Durante años Talena, la espléndida Talena, había formado parte de mis sueños más profundos, mi primer amor, mi amor siempre recordado. Había ardido en mis recuerdos de manera imborrable. La recordaba al sur de Ar, en la caravana de Mintar, en el gran campamento de las hordas de Pa-Kur, en el esbelto cilindro de justicia de Ar, o en una Ko-ro-ba alumbrada por la luz de una lámpara de aceite, cuando, entrecruzando nuestros brazos, bebimos los vinos de la ceremonia por la que nos convertimos en Libres Compañeros.

—¿La amas? —preguntó Samos.

—¡Por supuesto! —grité, enfadado.

—Han pasado muchos años.

—No importa —musité.

—Quizás tanto tú como ella ya no sois como erais.

—¿Te atreverías a decir lo mismo con una espada?

—Tal vez, siempre que tú consiguieses demostrar la pertinencia de ese procedimiento con respecto a lo que estamos comentando.

Bajé los ojos, furioso.

—Es posible —dijo Samos— que ames una imagen y no una mujer. Que no ames a una persona, sino a un recuerdo.

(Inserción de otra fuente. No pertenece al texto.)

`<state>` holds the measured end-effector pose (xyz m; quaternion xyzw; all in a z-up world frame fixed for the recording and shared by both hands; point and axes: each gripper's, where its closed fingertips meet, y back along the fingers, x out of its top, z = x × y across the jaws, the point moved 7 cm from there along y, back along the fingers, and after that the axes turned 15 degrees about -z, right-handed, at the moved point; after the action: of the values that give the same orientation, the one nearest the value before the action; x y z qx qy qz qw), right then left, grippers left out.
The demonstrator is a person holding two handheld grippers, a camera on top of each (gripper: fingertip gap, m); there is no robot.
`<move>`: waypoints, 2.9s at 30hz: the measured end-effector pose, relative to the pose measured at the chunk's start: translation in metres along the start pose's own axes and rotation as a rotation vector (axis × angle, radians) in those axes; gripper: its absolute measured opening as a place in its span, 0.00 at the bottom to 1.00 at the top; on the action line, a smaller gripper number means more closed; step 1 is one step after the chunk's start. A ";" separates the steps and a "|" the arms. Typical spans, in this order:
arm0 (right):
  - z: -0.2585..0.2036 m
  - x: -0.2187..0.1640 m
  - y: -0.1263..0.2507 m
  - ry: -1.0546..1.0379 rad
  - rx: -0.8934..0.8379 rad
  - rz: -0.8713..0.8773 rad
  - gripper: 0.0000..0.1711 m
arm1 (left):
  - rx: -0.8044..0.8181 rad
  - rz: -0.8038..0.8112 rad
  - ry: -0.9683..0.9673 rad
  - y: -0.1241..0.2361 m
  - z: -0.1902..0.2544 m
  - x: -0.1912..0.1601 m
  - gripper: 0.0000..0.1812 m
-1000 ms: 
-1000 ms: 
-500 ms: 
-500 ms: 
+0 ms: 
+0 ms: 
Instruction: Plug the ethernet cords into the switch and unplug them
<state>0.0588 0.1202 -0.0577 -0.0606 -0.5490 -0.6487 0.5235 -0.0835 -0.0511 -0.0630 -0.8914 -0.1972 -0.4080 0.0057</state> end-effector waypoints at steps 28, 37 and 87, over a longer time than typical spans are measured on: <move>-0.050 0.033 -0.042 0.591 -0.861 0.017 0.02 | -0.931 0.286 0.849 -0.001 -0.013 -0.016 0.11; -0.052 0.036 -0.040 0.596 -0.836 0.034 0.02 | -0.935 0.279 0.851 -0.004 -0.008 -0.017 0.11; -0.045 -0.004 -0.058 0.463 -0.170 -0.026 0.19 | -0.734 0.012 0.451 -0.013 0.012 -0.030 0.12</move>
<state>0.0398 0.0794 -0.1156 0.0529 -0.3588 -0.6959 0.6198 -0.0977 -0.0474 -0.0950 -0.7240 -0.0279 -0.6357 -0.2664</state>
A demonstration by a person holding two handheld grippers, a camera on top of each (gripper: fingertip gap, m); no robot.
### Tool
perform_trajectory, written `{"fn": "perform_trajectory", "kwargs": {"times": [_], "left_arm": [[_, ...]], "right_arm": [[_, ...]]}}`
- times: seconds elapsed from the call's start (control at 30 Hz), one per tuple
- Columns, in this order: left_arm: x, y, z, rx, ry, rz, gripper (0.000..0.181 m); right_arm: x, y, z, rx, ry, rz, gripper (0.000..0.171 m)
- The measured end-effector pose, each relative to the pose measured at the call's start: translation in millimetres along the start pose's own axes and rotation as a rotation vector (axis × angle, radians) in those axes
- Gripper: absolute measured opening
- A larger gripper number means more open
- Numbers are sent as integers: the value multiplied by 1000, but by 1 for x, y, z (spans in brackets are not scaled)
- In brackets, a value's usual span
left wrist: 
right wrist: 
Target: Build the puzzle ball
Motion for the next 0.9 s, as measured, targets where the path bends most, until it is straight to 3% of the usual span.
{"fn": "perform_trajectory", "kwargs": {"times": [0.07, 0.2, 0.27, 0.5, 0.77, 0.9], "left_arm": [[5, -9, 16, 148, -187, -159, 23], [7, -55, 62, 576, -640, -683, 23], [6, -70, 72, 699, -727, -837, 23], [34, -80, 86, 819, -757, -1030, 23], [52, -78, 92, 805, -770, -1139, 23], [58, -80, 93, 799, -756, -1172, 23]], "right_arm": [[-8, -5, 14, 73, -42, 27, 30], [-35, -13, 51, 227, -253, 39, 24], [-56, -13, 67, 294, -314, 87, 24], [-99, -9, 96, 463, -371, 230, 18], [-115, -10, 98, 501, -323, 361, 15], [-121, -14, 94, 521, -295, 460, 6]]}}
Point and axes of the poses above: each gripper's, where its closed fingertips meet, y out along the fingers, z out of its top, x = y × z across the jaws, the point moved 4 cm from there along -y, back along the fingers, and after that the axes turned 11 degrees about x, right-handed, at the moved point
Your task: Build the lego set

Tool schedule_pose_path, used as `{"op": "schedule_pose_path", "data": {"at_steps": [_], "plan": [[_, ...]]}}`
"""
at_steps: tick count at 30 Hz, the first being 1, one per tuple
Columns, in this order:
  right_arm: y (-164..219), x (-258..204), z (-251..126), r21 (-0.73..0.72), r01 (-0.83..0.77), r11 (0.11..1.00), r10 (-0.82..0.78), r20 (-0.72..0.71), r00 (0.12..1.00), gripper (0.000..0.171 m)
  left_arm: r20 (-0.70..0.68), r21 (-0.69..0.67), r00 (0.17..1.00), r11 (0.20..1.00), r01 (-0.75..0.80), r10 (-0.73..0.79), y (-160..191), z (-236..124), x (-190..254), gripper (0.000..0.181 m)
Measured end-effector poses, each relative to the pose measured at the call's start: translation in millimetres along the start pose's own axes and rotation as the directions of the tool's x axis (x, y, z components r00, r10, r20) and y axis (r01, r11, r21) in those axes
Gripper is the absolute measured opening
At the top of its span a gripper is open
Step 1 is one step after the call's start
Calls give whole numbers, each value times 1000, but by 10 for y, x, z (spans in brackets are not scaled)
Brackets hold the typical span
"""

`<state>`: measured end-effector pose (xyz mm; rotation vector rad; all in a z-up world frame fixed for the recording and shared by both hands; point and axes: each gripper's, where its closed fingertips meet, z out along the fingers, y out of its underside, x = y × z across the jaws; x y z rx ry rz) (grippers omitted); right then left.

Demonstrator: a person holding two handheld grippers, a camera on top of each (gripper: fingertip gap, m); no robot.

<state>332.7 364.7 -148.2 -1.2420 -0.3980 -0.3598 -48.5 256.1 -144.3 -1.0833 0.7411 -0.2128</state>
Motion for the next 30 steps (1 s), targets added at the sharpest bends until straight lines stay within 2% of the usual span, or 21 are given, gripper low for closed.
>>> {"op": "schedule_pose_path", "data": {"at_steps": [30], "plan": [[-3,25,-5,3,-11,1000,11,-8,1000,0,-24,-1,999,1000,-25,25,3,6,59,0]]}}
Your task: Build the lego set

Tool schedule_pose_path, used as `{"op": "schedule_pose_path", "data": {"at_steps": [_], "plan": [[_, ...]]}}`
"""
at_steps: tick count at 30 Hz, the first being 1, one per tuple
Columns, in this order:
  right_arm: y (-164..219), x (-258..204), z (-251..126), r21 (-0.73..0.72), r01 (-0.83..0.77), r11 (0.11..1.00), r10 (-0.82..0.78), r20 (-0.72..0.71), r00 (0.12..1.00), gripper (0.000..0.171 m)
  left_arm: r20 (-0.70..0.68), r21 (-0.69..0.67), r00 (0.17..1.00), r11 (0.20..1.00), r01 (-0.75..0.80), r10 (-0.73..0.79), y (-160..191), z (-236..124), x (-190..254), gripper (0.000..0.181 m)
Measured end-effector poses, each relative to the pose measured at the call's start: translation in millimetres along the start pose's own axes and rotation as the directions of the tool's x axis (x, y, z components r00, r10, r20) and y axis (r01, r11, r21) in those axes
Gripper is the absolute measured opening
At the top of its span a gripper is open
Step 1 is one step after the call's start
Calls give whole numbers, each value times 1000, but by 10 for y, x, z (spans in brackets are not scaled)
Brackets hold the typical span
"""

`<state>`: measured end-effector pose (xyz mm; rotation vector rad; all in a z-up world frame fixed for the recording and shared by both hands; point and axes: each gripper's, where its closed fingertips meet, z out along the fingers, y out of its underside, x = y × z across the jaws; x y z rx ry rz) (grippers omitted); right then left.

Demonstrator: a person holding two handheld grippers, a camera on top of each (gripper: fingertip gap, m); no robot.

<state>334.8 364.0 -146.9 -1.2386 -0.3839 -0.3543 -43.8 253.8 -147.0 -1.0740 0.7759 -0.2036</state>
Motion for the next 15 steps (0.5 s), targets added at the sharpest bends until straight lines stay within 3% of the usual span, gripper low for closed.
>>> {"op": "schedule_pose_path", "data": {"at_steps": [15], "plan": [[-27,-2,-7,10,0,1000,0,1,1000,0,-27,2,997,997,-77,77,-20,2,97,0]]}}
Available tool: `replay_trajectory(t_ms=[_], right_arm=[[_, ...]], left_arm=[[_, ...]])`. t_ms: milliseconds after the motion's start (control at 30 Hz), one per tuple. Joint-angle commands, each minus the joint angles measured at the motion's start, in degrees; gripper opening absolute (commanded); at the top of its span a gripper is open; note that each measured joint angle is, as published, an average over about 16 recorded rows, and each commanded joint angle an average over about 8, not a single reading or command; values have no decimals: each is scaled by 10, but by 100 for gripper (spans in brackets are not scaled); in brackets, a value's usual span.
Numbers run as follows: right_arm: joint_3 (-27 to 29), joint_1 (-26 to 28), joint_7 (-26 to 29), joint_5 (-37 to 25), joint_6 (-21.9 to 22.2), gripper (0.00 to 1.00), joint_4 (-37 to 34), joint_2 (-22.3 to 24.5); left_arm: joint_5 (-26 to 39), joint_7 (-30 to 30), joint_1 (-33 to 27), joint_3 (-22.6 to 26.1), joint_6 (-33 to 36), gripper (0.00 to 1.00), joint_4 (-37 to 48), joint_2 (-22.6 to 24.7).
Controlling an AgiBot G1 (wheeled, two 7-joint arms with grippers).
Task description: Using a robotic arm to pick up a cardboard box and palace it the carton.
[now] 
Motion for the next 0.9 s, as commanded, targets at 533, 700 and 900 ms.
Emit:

—Quienes no han amado nunca —le dije con aspereza— no pueden ni deben hablar de algo que desconocen.

Samos no pareció enfadarse por mi comentario.

—Tal vez —dijo.

—Tienes que mover —le recordé.

Miré al otro lado de la habitación. A unos metros de nosotros, arrodillada sobre el mosaico del suelo, cubierta por aquella breve porción de seda, con la jarra de bronce llena de paga junto a ella, se encontraba la esclava, lista para acudir en cuanto la reclamásemos. Tenía el cabello oscuro y era hermosa. Miró al esclavo encadenado, echó la cabeza hacia atrás y se alisó el cabello, largo y oscuro. El joven, arrodillado entre dos guardas, fijó los ojos en ella. La esclava le observó, sonrió despectivamente y finalmente miró en otra dirección con aire altivo y aburrido. Noté, a pesar de las cadenas que sujetaban sus muñecas, que el esclavo apretaba los puños.